■ **INSTRUCTIONS FOR THE TASK**
Line for line, return the data exactly, omitting all pictures.

(Dataset entries)
┌────────
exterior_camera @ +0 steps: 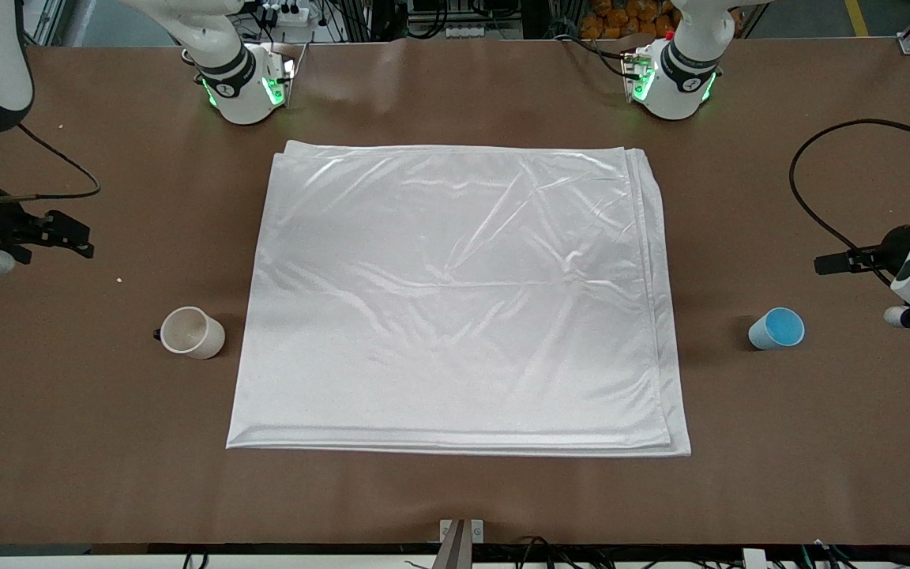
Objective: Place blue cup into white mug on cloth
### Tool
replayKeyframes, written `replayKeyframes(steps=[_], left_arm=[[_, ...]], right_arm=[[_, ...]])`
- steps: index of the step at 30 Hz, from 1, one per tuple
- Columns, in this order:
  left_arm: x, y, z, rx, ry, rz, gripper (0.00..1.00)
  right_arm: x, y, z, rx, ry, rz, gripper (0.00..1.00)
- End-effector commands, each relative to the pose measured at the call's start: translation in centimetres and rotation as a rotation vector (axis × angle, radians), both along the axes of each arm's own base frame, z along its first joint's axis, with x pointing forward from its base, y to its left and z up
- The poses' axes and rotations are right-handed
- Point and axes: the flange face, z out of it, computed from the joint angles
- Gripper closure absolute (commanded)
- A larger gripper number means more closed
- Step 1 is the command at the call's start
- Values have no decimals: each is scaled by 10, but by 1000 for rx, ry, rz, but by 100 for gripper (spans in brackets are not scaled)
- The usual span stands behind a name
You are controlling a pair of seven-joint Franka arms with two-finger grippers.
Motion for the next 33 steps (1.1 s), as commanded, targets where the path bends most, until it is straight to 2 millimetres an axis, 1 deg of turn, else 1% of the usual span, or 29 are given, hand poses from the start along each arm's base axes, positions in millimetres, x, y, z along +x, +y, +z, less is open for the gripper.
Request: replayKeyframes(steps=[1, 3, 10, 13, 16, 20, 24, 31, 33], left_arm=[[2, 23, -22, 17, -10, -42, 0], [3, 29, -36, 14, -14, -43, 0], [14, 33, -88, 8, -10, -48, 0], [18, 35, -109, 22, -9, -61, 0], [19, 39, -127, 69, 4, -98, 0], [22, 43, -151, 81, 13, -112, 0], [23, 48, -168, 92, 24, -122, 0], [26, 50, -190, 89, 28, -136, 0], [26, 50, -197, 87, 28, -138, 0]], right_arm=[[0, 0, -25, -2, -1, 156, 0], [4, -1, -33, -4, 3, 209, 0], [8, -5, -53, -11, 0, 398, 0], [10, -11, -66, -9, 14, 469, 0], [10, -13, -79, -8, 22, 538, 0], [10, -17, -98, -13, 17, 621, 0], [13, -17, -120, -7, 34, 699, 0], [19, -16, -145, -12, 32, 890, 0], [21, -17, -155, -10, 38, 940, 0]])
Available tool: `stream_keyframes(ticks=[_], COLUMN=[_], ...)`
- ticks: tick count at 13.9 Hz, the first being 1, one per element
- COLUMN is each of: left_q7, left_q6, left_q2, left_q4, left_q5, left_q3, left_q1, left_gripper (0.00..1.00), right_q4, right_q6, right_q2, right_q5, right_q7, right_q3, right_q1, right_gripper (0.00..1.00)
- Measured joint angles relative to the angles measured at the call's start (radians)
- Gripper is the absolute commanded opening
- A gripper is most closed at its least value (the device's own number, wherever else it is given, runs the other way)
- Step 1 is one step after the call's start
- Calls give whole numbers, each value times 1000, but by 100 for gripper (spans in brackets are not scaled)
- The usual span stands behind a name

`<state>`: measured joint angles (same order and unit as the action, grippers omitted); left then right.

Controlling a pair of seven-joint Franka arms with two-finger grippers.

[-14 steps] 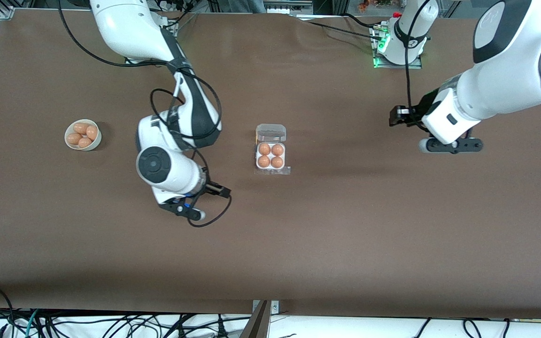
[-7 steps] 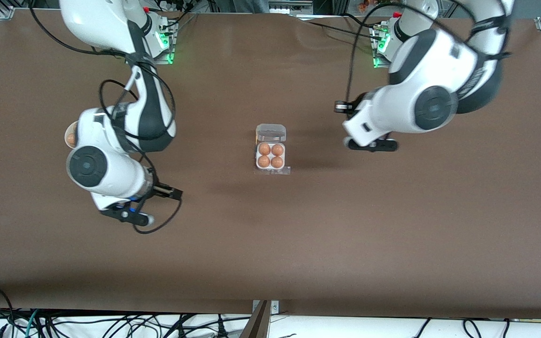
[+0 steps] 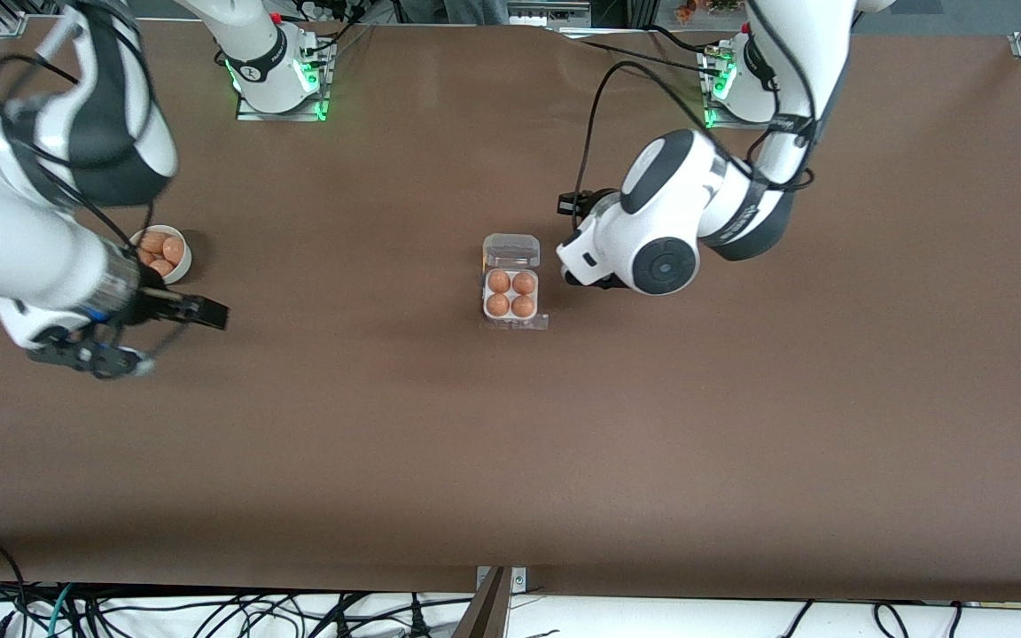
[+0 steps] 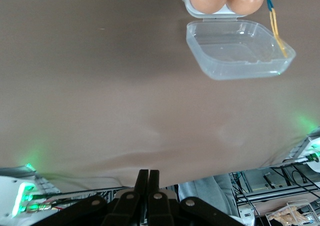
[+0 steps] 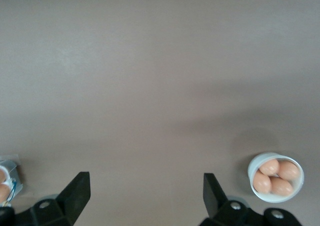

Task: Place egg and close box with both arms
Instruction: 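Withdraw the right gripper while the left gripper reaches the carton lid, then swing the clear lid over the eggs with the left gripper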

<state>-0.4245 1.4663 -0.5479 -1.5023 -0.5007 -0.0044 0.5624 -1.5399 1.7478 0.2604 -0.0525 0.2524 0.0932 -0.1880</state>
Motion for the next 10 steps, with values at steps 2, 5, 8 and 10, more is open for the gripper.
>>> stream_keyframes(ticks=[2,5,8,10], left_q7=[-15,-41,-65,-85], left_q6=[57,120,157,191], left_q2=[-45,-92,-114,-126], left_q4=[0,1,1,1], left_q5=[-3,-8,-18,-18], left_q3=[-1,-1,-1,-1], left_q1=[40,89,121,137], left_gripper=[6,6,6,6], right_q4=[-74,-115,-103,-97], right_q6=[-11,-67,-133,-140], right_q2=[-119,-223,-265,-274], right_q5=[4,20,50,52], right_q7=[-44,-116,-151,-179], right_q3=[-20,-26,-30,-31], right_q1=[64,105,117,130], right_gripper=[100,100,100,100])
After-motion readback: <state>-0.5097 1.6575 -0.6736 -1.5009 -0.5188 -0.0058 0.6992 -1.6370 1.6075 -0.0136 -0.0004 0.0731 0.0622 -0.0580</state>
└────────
■ **ANSWER BOX**
exterior_camera @ +0 steps: 
Objective: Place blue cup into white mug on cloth
### Tool
replayKeyframes, written `replayKeyframes(steps=[_], left_arm=[[_, ...]], right_arm=[[_, ...]])`
- steps: index of the step at 30 Hz, from 1, one per tuple
- Columns, in this order:
  left_arm: x, y, z, rx, ry, rz, gripper (0.00..1.00)
  right_arm: x, y, z, rx, ry, rz, gripper (0.00..1.00)
- End-effector commands, each relative to the pose measured at the call's start: translation in centimetres and rotation as a rotation vector (axis × angle, radians), both along the axes of each arm's own base frame, z along its first joint's axis, with x pointing forward from its base, y to its left and z up
- The poses' axes and rotations are right-handed
- Point and axes: the flange face, z out of it, computed from the joint angles
- Gripper closure absolute (commanded)
- A larger gripper number means more closed
- Step 1 is the command at the call's start
- Values have no decimals: each is scaled by 10, but by 1000 for rx, ry, rz, but by 100 for gripper (spans in brackets are not scaled)
- The usual span stands behind a name
You are controlling a pair of seven-joint Franka arms with two-finger grippers.
Motion for the next 33 steps (1.1 s), as commanded, targets where the path bends most, until it is straight to 2 millimetres an axis, 1 deg of turn, else 1% of the usual span, or 29 are given, hand poses from the start along each arm's base axes, positions in millimetres, x, y, z along +x, +y, +z, less is open for the gripper.
Request: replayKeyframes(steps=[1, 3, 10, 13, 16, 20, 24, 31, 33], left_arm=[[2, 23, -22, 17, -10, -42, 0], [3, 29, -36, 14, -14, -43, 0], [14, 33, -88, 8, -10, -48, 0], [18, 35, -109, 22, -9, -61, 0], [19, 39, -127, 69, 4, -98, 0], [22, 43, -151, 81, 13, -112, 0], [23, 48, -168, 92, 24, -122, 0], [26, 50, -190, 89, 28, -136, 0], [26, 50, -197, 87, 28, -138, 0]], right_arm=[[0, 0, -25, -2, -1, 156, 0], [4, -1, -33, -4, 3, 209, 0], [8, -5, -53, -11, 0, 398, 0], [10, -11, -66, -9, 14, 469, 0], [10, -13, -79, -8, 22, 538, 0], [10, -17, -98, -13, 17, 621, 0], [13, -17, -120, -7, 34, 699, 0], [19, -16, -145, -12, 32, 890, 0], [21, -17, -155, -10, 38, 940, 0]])
Available tool: `stream_keyframes(ticks=[_], COLUMN=[_], ...)`
- ticks: tick count at 13.9 Hz, the first being 1, one per element
- COLUMN is each of: left_q7, left_q6, left_q2, left_q4, left_q5, left_q3, left_q1, left_gripper (0.00..1.00), right_q4, right_q6, right_q2, right_q5, right_q7, right_q3, right_q1, right_gripper (0.00..1.00)
- Measured joint angles relative to the angles measured at the call's start (radians)
- Gripper is the absolute commanded opening
- A gripper is most closed at its least value (the device's own number, wherever else it is given, runs the other way)
- Step 1 is one step after the call's start
- Calls give whole numbers, each value times 1000, but by 100 for gripper (spans in brackets are not scaled)
- The usual span stands behind a name

`<state>`: measured joint angles (same order and unit as the action, grippers omitted); left then right.

Controlling a pair of seven-joint Franka arms with two-finger grippers.

[-14 steps] 
[-7 steps] 
[+0 steps] 
[+0 steps] 
[+0 steps] 

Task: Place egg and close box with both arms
Instruction: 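Withdraw the right gripper while the left gripper reaches the carton lid, then swing the clear lid over the eggs with the left gripper
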
<state>-0.4245 1.4663 -0.5479 -1.5023 -0.5007 -0.0044 0.5624 -1.5399 1.7478 0.2604 -0.0525 0.2524 0.0932 -0.1880</state>
Motion for the next 10 steps, with values at steps 2, 5, 8 and 10, more is open for the gripper.
>>> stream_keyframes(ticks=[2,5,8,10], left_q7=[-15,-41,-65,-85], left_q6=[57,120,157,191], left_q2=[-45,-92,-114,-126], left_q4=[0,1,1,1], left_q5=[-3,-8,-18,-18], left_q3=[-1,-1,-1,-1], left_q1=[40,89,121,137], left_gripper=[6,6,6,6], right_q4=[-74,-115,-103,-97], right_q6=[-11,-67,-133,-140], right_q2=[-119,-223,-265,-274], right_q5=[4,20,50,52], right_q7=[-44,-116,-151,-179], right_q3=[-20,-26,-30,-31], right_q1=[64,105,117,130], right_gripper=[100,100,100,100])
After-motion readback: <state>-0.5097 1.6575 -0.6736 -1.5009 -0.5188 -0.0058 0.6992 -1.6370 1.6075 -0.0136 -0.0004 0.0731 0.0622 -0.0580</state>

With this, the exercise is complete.